Publication Date: August 03, 2015

Industry: Fabrication and manufacturing

Industry: Advertising industry

Industry: Retail and consumer goods

Source: Harvard Business School

In February 2021, Amazon announced 2020 operating profits of $22,899 million, up from $2,233 million in 2015, on sales of $386 billion, up from $107 billion five years earlier (see Exhibit 1). The shareholders expressed their satisfaction (see Exhibit 2), but not all were happy with Amazon's meteoric rise. Many traditional retailers in the United States were going bankrupt, while major competitors such as Walmart and Best Buy were forced to invest aggressively in online retailing to prevent their market share from eroding.

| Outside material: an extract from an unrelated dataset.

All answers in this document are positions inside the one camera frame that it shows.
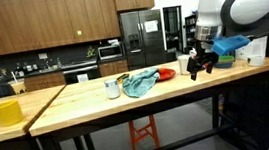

Every retail sector appeared to be under threat, fueling anxieties that Amazon and America's other tech giants were becoming too big and powerful. These anxieties were only exacerbated by the COVID-19 pandemic, during which Amazon grew rapidly, while most traditional retailers foundered. Amazon's increasingly clear ambitions in healthcare and autonomous vehicles were also causing concern. In early 2021, Amazon was drawing criticism from across the political spectrum in the United States, with calls for it to be broken up. The European Union was also investigating its practices. Meanwhile, on February 2, 2021, Amazon reported that company founder and CEO Jeff Bezos would step down from his role and become executive chairman of the board. Andy Jassy, the leader of Amazon Web Services (AWS) would become the new CEO. How would Jassy navigate the many challenges to come and continue Amazon's record of success?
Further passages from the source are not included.